Queen Elizabeth II, the longest-reigning British monarch, has died at the age of 96.
She served for more than 70 years on the throne, and was Queen of Canada and 14 other countries. Her eldest son, Charles, has acceded to the throne as King Charles III.
The Queen died peacefully at Balmoral Thursday afternoon. The King and Queen Consort will remain at Balmoral this evening and will return to London Friday.
In a statement, Charles said the death of his mother was “a moment of the greatest sadness for me and all members of my family.”
“We mourn profoundly the passing of a cherished sovereign and a much-loved mother. I know her loss will be deeply felt throughout the country, the Realms and the Commonwealth, and by countless people around the world. During this period of mourning and change, my family and I will be comforted and sustained by our knowledge of the respect and deep affection in which the Queen was so widely held.”
The Queen had been under medical care at Balmoral Castle for several days although she did fulfill her duty on Tuesday by accepting the resignation of Boris Johnson as prime minister and appointing Liz Truss. It was the first time the Queen had been seen in public in weeks.
She cancelled a virtual meeting of the privy council on Wednesday and on Thursday palace officials said doctors were “concerned for Her Majesty’s health and have recommended she remain under medical supervision.”
There will be an elaborate funeral for the Queen and a series of ceremonies for the new monarch.
Her body will be moved by hearse to the Palace of Holyroodhouse in Edinburgh, the Queen’s official residence in Scotland. The following day the coffin will be placed in St. Giles’ Cathedral for a short service before making its way by train to Buckingham Palace in London.
The Queen will lie in state in the Parliament buildings’ Westminster Hall for three days, which will be followed by a funeral at Westminster Abbey. She will be interred in St. George’s Chapel at Windsor Castle near her husband and parents.
Throughout that period, the new king will travel to Wales, Scotland and Northern Ireland for special church services and to receive messages of condolences. He’ll also meet the Governors-General from Canada and other Commonwealth countries.
“We offer our deepest condolences to the Royal Family on the passing of Her Majesty Queen Elizabeth II. Canadians across our country will mourn the loss of The Queen. Let us take a moment to honour Her Majesty’s memory in each of our own ways,” said Canada’s Governor-General Mary Simon.
The Queen was born on April 21, 1926, as Princess Elizabeth Alexandra Mary Windsor. She was the first child of the Duke and Duchess of York. At the age of ten she became heir to the throne after her uncle, King Edward VIII, abdicated and her father, Albert, was crowned King George VI.

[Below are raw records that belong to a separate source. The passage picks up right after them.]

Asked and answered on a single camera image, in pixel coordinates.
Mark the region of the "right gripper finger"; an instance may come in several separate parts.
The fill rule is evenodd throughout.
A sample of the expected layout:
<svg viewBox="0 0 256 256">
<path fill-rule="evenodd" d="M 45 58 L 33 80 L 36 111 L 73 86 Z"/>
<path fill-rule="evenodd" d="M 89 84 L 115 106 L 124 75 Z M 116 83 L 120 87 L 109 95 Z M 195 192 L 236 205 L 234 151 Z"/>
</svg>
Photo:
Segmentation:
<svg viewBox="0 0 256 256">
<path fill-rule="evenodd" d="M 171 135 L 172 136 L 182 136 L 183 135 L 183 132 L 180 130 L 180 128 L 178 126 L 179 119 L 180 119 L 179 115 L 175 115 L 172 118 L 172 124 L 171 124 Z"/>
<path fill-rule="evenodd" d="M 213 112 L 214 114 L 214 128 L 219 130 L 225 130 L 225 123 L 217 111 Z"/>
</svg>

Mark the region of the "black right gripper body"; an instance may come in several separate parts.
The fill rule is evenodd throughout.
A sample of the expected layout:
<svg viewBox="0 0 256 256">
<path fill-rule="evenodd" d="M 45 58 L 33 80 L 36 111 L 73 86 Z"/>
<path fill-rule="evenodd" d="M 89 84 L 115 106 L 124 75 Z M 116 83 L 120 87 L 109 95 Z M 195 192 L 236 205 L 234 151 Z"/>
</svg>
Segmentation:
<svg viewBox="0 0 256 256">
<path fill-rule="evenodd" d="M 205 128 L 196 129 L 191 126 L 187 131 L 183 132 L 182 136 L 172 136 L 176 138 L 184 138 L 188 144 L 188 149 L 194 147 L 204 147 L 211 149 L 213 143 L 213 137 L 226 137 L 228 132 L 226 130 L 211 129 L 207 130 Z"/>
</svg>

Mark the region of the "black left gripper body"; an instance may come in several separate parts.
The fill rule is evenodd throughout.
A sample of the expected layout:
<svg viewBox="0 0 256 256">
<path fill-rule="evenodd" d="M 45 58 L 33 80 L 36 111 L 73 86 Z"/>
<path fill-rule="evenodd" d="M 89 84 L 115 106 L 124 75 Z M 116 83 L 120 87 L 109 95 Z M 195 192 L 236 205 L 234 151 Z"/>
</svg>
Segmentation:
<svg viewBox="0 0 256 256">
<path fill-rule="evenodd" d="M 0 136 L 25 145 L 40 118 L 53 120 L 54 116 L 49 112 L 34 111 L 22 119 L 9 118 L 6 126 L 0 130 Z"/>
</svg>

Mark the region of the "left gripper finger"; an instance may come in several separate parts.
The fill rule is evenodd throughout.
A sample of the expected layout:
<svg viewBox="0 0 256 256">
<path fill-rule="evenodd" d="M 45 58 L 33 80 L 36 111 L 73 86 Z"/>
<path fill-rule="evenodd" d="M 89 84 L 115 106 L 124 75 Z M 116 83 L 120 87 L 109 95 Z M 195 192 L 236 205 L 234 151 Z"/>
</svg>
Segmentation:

In 1947, she married her third cousin, 26-year old Prince Philip Mountbatten, at Westminster Abbey. He received the title Duke of Edinburgh on their wedding day. They remained married for 74 years.
Just five years later, on Feb. 6, 1952, Elizabeth acceded to the throne when her father, King George VI, drew his last breath at the Royal Family’s Sandringham estate.
Elizabeth and her husband were in Kenya at the time filling in for George on an extended royal tour. They returned to Britain and the princess, then 25 years old, was proclaimed “Queen Elizabeth the Second, by the Grace of God, Queen of this Realm and all Her other Realms and Territories, Head of the Commonwealth, Defender of the Faith.”
The Queen had become a beloved figure around the world and seemed to rise above the turmoil that often plagued the Royal Family. Her death will raise questions about the future of the monarchy in several countries.
Last year, Barbados dropped the Queen as head of state and officials in Jamaica have signalled that the country will follow suit. Since 1970, three other nations have become republics: Guyana, Trinidad and Tobago and Dominica.